Mesenchymal stem cells have become attractive tools for bioengineers, but some scientists haven’t given up on their regenerative potential
Stem cell scientists had what first appeared to be an easy win for regenerative medicine when they discovered mesenchymal stem cells several decades ago. These cells, found in the bone marrow, can give rise to bone, fat, and muscle tissue, and have been used in hundreds of clinical trials for tissue repair. Unfortunately, the results of these trials have been underwhelming. One problem is that these stem cells don’t stick around in the body long enough to benefit the patient.

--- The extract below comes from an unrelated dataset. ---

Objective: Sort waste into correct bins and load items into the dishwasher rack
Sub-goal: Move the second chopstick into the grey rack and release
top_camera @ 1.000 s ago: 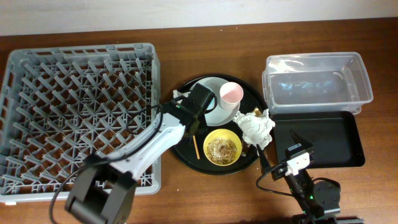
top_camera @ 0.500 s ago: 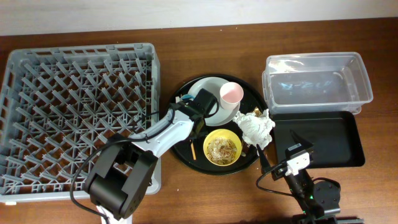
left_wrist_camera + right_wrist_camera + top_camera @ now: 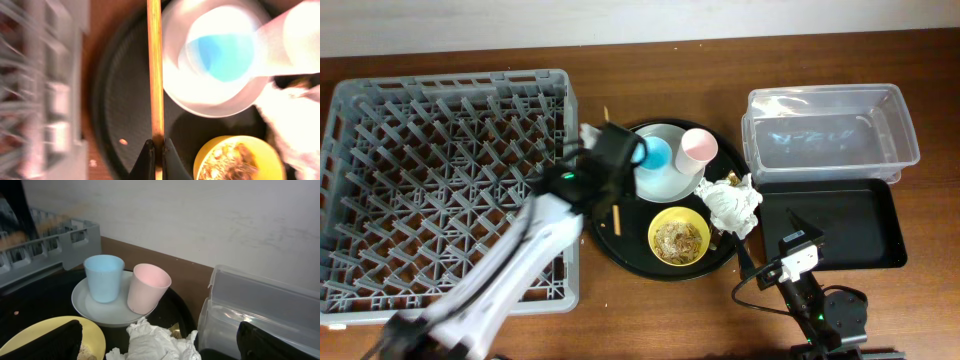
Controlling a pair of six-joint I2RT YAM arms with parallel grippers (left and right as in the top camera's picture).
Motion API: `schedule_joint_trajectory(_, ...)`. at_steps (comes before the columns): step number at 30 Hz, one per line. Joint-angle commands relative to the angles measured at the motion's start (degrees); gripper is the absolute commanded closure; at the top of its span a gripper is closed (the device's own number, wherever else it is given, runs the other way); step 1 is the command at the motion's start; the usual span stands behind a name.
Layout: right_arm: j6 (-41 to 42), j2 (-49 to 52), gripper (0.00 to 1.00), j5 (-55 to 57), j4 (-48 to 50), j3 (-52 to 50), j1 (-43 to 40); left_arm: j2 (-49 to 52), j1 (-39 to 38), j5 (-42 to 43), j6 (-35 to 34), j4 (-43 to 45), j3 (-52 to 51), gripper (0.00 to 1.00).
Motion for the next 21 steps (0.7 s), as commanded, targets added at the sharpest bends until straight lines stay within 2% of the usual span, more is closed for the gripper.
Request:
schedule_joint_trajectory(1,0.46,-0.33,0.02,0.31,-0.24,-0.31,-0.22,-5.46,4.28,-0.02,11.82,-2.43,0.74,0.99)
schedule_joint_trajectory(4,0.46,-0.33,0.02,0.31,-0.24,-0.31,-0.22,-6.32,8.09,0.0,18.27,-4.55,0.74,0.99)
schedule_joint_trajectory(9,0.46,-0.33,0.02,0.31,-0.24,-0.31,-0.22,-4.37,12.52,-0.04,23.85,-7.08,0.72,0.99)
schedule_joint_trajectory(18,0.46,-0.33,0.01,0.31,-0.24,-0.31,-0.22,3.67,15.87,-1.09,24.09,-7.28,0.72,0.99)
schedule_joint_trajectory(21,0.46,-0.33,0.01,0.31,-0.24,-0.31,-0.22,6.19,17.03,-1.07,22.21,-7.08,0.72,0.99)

But Harvard Stem Cell Institute (HSCI) scientists at Boston Children’s Hospital aren’t ready to give up. A research team led by Juan Melero-Martin, PhD, recently found that transplanting mesenchymal stem cells along with blood vessel-forming cells naturally found in circulation improves results. This co-transplantation keeps the mesenchymal stem cells alive longer in mice after engraftment, up to a few weeks compared to hours without co-transplantation. This improved survival gives the mesenchymal stem cells sufficient time to display their full regenerative potential, generating new bone or fat tissue in the recipient mouse body. The finding was published in the Proceedings of the National Academy of Sciences (PNAS).
“We are losing mesenchymal stem cells very rapidly when we transplant them into the body, in part, because we are not giving them what they need,” said Melero-Martin, an HSCI affiliated faculty member and an assistant professor of surgery at Boston Children’s Hospital, Harvard Medical School.
“In the body, these cells sit very close to the capillaries, constantly receiving signals from them, and even though this communication is broken when we isolate mesenchymal stem cells in a laboratory dish, they seem to be ok because we have learned how to feed them,” he said. “But when you put the mesenchymal stem cells back into the body, there is a period of time when they will not have this proximity to capillary cells and they start to die; so including these blood vessel-forming cells from the very beginning of a transplantation made a major difference.”
Melero-Martin's research has immediate translational implications, as current mesenchymal clinical trials don’t follow a co-transplantation procedure. He is already collaborating with surgical colleagues at Boston Children’s Hospital to see if his discovery can help improve fat and bone grafts. However, giving patients two different types of cells, as opposed to just one, would require more time and experiments to determine safety and efficacy. Melero-Martin is seeking to identify the specific signals mesenchymal stem cells receive from the blood vessel-forming cells in order to be able to mimic the signals without the cells themselves.
“Even though mesenchymal stem cells have been around for a while, I think there is still a lack of fundamental knowledge about communication between them and other cells in the body,” he said. “My lab is interested in going even beyond what we found to try to understand whether these cell-cell signals are different in each tissue of the body, and to learn how to educate both blood vessel-forming and mesenchymal stem cells to co-ordinate tissue specific regenerative responses.”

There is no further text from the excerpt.